Your goal
Report each line below that carries the word "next".

↓↓↓

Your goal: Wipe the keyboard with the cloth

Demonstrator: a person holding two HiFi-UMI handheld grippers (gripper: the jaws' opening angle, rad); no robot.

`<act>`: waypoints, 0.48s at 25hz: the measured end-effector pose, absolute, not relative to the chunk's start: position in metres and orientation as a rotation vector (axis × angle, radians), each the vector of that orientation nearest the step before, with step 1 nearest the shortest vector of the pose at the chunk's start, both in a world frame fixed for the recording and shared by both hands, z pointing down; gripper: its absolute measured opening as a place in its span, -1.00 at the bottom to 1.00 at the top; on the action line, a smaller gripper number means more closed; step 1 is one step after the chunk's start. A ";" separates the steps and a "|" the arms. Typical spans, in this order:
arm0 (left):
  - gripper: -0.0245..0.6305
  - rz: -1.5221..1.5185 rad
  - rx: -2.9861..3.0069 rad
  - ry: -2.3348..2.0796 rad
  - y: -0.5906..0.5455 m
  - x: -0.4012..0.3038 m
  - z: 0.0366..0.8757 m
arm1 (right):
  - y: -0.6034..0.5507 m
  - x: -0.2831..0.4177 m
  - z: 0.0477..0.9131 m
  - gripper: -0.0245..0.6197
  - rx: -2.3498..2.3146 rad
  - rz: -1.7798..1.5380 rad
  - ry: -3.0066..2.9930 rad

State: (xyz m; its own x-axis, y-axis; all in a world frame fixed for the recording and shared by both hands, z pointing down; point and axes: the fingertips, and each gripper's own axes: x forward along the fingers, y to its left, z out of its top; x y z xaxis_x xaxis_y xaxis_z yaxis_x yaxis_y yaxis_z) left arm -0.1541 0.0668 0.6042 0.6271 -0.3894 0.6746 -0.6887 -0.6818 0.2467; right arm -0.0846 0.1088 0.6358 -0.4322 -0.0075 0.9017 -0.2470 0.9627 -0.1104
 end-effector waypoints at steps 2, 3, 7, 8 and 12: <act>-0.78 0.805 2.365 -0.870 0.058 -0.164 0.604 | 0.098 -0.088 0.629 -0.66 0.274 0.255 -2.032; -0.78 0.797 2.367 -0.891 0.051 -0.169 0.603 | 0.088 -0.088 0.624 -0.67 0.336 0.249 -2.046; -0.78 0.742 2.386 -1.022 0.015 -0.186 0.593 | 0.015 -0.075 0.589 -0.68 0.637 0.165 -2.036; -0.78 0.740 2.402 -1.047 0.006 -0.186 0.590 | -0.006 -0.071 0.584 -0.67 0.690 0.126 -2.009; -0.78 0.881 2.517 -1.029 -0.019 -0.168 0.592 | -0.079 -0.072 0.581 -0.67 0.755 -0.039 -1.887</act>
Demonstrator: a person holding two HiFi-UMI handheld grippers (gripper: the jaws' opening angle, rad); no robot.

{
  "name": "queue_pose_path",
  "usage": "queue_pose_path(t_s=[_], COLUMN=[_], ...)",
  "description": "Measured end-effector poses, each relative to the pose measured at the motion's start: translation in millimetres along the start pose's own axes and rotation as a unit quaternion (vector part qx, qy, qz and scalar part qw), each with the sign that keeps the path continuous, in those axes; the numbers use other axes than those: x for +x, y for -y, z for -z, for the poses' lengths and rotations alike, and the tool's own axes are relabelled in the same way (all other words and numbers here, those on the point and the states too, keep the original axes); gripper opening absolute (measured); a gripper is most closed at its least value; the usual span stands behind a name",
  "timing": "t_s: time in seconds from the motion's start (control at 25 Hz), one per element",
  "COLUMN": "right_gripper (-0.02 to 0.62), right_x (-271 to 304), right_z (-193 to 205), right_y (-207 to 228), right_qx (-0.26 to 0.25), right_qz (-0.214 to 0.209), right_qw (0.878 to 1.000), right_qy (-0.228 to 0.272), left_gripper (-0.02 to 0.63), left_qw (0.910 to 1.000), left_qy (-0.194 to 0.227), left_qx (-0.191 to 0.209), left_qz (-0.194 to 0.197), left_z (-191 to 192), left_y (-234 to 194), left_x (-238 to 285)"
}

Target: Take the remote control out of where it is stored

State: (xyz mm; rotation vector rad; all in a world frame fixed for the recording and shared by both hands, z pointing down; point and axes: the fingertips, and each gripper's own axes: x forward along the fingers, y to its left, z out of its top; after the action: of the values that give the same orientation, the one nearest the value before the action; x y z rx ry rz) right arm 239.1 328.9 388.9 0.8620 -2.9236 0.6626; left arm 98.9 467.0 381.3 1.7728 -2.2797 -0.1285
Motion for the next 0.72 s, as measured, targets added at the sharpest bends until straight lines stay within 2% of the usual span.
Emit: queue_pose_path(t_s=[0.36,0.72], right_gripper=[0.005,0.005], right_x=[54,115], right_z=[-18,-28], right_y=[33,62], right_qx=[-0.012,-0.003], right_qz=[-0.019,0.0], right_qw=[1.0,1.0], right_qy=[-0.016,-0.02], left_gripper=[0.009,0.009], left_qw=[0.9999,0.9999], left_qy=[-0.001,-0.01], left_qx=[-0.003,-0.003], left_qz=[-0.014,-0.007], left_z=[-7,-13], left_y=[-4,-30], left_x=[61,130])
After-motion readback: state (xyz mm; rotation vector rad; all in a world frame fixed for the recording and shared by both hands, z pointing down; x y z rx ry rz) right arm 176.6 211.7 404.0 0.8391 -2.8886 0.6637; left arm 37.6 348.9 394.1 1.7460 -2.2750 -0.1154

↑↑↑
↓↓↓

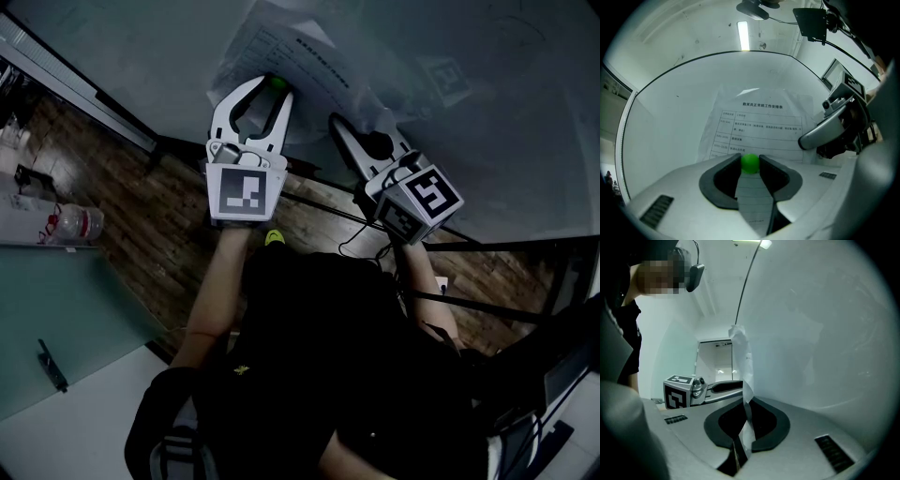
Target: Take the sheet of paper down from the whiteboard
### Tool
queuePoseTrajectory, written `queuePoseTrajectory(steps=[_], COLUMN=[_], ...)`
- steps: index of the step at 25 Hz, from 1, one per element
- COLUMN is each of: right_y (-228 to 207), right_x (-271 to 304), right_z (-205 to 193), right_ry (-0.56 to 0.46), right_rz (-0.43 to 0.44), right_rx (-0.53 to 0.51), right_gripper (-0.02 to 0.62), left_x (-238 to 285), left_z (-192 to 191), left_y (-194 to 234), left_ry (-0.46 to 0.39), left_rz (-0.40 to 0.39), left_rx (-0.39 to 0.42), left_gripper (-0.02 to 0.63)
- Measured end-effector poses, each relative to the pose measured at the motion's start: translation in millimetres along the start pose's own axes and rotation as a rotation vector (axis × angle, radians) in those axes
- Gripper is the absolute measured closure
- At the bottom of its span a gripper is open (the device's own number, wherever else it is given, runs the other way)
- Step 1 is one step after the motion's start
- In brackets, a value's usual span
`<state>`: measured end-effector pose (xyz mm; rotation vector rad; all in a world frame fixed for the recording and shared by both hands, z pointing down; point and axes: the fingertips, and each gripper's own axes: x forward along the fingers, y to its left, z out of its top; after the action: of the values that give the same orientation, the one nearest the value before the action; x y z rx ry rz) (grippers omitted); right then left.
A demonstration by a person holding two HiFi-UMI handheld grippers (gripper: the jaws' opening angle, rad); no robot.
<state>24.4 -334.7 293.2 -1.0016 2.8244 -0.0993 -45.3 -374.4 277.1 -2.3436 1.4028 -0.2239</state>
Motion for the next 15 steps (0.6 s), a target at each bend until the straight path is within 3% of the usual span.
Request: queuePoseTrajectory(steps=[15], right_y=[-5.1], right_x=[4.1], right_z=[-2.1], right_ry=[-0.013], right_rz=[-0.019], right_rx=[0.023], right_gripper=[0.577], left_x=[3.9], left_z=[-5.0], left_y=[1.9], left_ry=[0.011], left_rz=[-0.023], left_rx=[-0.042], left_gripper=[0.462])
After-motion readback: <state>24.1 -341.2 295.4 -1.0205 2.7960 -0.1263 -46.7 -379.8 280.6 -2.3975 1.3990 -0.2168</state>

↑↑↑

Task output
Motion for the next 0.72 s, as measured, targets added at the sharpest bends until straight lines stay within 2% of the usual span.
Motion for the next 15 steps (0.6 s), a target at each bend until the straight path is within 3% of the usual span.

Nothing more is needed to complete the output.